High Flex Wearable Cable Assemblies: Case Study
The manufacturer of a class III wearable medical device approached Winchester regarding a failing cable assembly design. The customer was experiencing a greater than 10% fallout during bend tests and the points of termination were being ripped apart. The assembly was used for a medical device that was expected to be worn on patients at all times so flexibility was crucial. Furthermore, the current design was not waterproof which left patients exposed to medical emergencies when the device was removed to avoid water damage.
Winchester’s engineers identified several challenges to be addressed – flexibility, biocompatibility, strength, and waterproofing. Solving these key hurdles would mean success in the field and better patient quality of life.
A cable’s ability to achieve a high flexibility count (> 10M cycles) is determined by the construction of the cable. The IEC 60228 standard presented by the customer could not yield breakage greater than 10%. By strategically laying the individual conductors during the extrusion process, a cable’s flexibility dramatically increases. Equally important is the selection of raw components. A solid center conductor is not suitable for high flex applications; therefore, using alternate conductor constructions will improve a cable life over flexure. Pure copper center conductors can be replaced with alloys such as copper, aluminum, or copper-clad steel.
In selecting the raw components, special care had to be taken to ensure all material that could come in contact with patients was biocompatible as defined by ISO 10993. The device would need to withstand harsh chemicals as it would be subjected to multiple cleanings throughout its lifecycle. Along with biocompatibility and withstanding a rigorous cleaning process, the cable needed to be “non-tacky” to prevent catching of skin or clothing.

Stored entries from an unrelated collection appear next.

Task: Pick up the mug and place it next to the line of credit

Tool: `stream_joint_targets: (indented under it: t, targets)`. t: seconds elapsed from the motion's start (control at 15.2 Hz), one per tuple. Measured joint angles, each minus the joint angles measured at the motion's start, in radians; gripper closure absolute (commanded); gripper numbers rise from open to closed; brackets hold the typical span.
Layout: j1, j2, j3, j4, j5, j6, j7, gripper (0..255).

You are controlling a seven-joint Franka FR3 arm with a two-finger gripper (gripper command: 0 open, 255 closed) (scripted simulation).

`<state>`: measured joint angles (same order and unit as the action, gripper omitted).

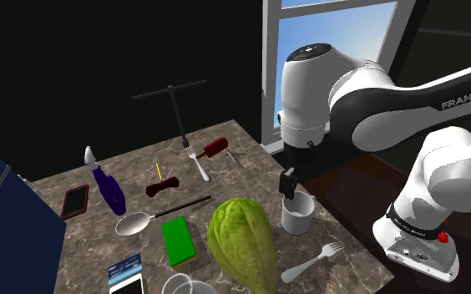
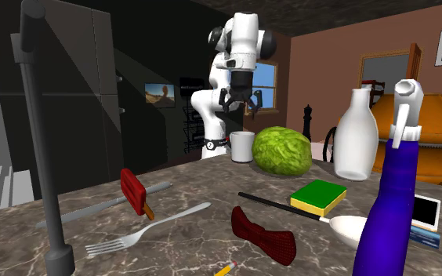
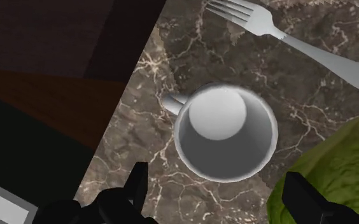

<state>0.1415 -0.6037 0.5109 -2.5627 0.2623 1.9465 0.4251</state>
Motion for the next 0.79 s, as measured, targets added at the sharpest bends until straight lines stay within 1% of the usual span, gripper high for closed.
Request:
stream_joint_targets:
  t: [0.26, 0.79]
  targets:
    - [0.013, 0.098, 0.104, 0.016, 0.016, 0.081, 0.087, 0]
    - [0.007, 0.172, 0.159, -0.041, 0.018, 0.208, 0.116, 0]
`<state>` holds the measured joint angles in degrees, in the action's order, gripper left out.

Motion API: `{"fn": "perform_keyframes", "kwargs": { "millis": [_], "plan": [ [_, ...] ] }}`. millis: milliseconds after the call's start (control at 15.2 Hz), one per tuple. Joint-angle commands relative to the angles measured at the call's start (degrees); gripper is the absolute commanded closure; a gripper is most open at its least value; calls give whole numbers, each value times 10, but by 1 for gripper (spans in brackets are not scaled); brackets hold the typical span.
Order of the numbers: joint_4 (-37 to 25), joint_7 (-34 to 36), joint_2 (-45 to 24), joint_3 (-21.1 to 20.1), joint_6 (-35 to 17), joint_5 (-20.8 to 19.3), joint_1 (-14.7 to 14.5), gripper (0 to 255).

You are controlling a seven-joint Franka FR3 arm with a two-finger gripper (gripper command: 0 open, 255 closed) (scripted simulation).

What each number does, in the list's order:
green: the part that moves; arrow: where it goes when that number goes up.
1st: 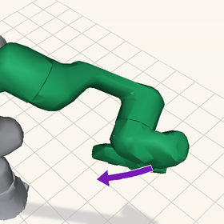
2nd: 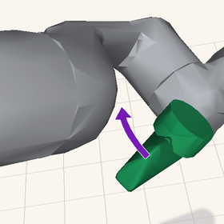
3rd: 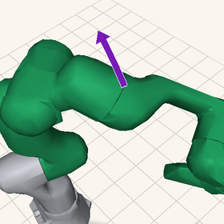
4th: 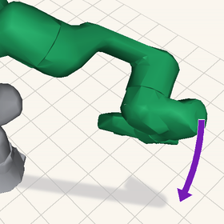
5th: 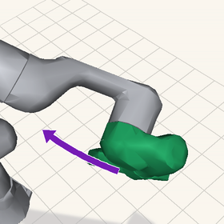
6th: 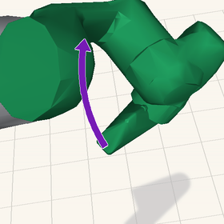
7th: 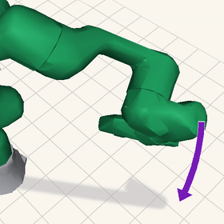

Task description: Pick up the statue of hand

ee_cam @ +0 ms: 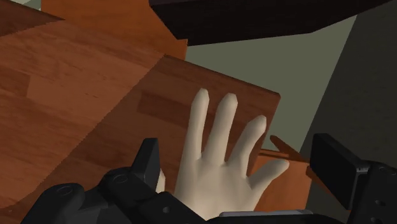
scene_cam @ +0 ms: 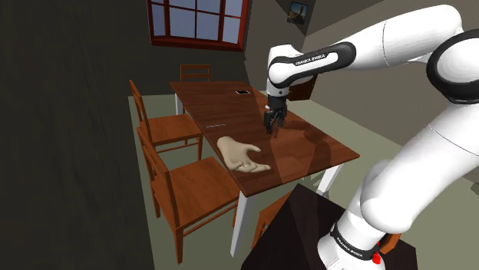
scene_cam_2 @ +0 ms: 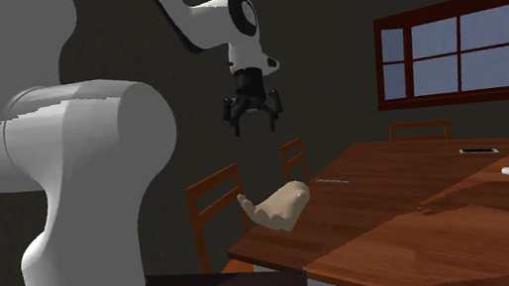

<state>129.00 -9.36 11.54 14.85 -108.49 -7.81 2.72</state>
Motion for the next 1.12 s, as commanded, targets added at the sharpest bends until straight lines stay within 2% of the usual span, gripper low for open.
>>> {"fn": "perform_keyframes", "kwargs": {
  "millis": [0,528,1056],
  "plan": [
    [-20,-16,-47,8,-23,6,1,0],
    [-124,-87,-231,24,-83,45,21,0],
    [-278,-143,-420,13,-98,84,60,0]
  ]
}}
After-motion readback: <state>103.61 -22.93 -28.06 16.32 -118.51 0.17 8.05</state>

The strength of the cable was also an important consideration. The natural movement of patients caused unexpected strain at all termination points. A strain relief could be incorporated into the cable along with a custom overmold at the termination points so that the energy of these unexpected strains would be transferred from the termination points to the connector shell, board, and cable.
As mentioned earlier, the current design of the class III device was not waterproof. Due to the critical nature of the application, Winchester’s engineers determined that an IP67 rating for the termination points and connectors would be required. Working to the IP67 rating would allow patients to wear the device in a bath or shower and reduce the chance of a patient emergency due to the removal of the device. Increasing the rating to IP67 required a redesigned connector and a specific construction of the strain relief at the cable-connector transition.
Winchester’s engineers designed a custom multi-conductor bulk cable using a stranded alloy with a specialized lay to maximize flexibility and minimize size that was “non-tacky” and biocompatible. To satisfy IP67 requirements, a custom overmold for all termination points was designed that would double as a strain relief. For added strength, a kevlar strand was included in the cable during the extrusion process. With the overmold and kevlar strand combined, the cable assembly was able to withstand the strains and harsh cleanings throughout the device’s lifecycle as defined by the customer.
Working closely with the customer, Winchester was able to fully understand the issues and provide a turnkey, tested cable assembly that included termination of the bulk cable to the customer’s PCB’s with an overmold. The new design provided a more reliable product that exceeded the customer’s flexibility, environmental, and strength requirements.